Bien mélanger le sucre dans 10 l. d’eau.
Dans l’eau + orge, ajouter le houblon. Tout mélanger.
Repos 24 h.
On dissout la levure dans de l’eau tiède et l’ajoute aux 30 l. de mixture.
Repos 6 jours en tonneau, en ôtant l’écume et la remplaçant par de l’eau pure.
Rajouter bicarbonate et boucher tonneau. Repos 1 jour. Boire !
Littérature sur la bière lorraine abonde : Lepage en 1885 et Fiel en 1932 ont donné toutes les pièces historiques. Aussi Colin en 1992 et Voluer en 2005.
I- Origines
* Historiquement, la cervoise. 1ère trace de boisson fermentée dans le monde : - 3200.

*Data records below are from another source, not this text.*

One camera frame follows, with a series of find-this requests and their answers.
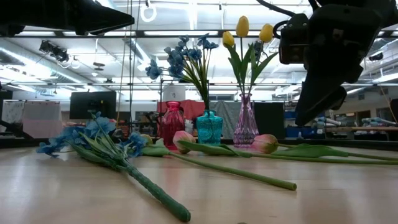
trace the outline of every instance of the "desk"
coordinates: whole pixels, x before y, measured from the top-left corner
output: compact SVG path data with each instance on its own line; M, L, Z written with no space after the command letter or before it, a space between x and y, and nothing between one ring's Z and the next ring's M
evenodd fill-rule
M347 149L380 156L396 152ZM138 169L192 213L192 224L393 224L398 166L193 156L295 182L289 191L174 158L139 157ZM135 180L32 148L0 150L1 224L179 223Z

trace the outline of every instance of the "red vase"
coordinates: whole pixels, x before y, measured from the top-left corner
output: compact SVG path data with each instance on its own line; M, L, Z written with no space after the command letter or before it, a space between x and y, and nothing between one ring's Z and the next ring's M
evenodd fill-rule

Décoction de céréales très épicée. Invention du tonneau en Gaule.
Cervoise reste dominante jusqu’au XVIème s.
* Légendes : Gilgamesh = parmi les différences hommes/animal, il y a la consommation de bière comme fondatrice de l’humain.
En Lorraine : St Arnoul (VIème s.) : évêque retiré au Saint-Mont, une fois mort on renvoie son corps à Metz => pause à Champigneulles (!) : miracle, le saint multiplie les bières !
Idem, St Romaric : tonneau qui ne se vide jamais.
Dimension symbolique. Mais il s’agit tjs de cervoise.
Comment passe-t-on de cervoise à bière ?
II- Rôle des religieux
* Début à Nancy à la chapelle des Cordeliers : les moines réclament de l’argent au duc pour acheter une chaudière et faire leur bière.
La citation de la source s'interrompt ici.